Development of a BSP Mapping System for Clinical Application

      Project: Research project

      Project Details

      Description

      The objective of this project is the development of a 63 channel body surface potential (BSP) mapping system for solving the electrocardiographic inverse problem for noninvasive functional cardiac electrical diagnosis. The measurement of the electric potential on the outer thorax surface using multichannel mapping systems allows, in addition to conventional signal processing in time and frequency domains, the noninvasive estimation of cardiac electrical sources (transmembrane potentials or activation time maps on the endo- and epicardium) when morphological information about the volume conductor is included.

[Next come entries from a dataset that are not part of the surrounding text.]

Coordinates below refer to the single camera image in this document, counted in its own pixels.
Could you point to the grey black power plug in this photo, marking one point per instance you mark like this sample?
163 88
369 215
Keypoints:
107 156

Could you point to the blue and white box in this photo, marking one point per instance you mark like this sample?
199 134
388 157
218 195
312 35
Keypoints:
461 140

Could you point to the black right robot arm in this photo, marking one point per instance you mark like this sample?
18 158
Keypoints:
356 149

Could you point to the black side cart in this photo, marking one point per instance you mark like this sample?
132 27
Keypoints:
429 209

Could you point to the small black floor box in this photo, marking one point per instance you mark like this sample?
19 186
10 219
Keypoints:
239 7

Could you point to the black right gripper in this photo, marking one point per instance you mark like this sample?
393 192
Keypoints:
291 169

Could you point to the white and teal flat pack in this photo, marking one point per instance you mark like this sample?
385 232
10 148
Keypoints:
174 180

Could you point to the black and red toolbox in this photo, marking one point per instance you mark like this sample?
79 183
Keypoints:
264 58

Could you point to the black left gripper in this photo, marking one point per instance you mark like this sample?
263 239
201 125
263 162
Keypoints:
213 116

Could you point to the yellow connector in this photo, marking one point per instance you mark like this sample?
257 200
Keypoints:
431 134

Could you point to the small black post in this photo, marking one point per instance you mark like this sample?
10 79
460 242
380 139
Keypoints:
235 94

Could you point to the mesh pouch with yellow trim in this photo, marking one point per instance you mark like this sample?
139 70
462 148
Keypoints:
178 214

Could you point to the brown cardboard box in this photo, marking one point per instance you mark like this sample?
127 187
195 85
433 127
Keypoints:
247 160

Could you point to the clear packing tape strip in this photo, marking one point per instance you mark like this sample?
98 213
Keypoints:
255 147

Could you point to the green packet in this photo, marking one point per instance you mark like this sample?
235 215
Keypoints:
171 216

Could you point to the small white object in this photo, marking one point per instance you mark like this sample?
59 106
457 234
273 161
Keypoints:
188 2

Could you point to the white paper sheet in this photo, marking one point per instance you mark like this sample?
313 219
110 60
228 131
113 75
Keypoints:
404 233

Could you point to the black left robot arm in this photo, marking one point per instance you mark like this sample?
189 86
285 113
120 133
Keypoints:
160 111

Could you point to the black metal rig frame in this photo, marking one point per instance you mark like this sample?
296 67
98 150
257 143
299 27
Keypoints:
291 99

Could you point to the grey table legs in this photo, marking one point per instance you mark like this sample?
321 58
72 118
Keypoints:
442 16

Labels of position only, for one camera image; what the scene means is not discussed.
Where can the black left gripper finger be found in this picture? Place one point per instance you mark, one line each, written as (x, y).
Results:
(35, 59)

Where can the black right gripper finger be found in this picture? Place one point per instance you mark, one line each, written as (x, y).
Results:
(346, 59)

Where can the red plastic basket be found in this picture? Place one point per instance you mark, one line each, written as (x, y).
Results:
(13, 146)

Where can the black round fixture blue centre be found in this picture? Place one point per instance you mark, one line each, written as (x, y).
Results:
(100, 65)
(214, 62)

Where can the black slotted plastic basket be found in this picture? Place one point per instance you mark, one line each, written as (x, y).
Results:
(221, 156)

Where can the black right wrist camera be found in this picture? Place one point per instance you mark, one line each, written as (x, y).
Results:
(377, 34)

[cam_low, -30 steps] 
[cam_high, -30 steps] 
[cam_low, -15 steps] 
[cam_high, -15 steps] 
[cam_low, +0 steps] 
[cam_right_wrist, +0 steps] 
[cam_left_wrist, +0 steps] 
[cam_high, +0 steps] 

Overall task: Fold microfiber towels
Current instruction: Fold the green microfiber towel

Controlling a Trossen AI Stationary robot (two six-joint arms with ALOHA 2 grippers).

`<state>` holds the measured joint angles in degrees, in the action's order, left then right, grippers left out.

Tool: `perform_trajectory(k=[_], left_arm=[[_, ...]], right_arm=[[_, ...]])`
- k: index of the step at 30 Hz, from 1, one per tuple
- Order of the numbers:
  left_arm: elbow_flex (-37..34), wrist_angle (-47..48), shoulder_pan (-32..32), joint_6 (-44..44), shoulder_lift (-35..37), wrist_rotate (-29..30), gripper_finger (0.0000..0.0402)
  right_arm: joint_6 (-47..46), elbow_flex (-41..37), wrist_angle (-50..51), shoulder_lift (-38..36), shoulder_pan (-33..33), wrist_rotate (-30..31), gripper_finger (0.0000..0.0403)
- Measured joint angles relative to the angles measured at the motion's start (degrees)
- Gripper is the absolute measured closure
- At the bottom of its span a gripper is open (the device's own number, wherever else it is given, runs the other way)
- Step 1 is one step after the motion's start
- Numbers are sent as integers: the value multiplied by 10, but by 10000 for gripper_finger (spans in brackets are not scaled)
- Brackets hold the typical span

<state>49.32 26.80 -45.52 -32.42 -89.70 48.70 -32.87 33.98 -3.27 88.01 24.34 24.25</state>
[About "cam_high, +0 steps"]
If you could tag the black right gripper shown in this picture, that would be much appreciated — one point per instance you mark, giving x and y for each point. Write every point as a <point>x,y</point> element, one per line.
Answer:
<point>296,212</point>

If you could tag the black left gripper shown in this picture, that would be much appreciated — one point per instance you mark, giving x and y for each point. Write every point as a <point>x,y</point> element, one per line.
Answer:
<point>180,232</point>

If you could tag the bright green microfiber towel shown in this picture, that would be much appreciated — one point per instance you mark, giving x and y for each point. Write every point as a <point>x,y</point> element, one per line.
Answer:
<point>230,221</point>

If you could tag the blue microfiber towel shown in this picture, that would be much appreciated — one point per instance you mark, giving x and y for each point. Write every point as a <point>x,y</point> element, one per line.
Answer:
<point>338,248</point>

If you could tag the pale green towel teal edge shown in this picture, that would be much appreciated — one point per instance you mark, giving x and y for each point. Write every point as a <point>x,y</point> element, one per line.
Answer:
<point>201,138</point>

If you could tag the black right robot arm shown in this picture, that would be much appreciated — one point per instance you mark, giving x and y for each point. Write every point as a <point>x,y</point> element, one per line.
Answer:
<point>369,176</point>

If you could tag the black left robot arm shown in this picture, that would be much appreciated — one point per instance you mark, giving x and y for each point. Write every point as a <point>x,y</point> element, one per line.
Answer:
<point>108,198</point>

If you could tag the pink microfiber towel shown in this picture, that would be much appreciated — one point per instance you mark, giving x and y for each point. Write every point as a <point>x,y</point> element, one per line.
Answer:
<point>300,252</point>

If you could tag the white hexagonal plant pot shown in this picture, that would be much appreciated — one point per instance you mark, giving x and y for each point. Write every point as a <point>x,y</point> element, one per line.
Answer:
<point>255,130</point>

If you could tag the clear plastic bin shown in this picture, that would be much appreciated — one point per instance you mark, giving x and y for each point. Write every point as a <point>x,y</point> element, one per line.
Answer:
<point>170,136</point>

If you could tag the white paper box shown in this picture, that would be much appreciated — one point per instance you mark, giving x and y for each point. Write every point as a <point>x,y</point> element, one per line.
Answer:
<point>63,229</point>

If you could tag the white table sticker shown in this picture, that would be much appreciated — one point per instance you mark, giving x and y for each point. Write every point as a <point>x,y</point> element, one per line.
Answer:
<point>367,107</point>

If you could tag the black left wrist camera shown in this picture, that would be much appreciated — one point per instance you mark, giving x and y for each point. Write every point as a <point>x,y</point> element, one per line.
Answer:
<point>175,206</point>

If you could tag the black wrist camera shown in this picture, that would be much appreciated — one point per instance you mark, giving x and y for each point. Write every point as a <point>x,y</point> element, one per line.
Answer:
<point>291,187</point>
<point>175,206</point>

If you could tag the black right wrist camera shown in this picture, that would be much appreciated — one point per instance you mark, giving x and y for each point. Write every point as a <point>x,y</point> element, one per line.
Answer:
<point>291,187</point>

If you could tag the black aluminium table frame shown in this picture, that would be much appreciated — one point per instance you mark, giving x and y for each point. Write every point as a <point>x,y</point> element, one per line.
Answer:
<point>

This is obtained in most cases by using magnetic resonance imaging in order to build up a boundary element thorax model for a mathematical formulation of the forward and inverse problem. The signal conditioning unit consits of the instrumentation amplifier, an isolation and output amplifier and a filtering circuit. The data acquisition unit of a Pentium 133 MHz personal computer with 16 MByte RAM and a 1GByte SCSI hard disc. A/D converting is performed by an AT-MIO-64E-3 card (National Instruments, Austin, TX, USA) with a 64 single ended or 32 differential channel configuration. The software package LabVIEW (National Instruments, Austin, TX) allows graphical programming and is used for the development of routines for data sampling and processing and for data display.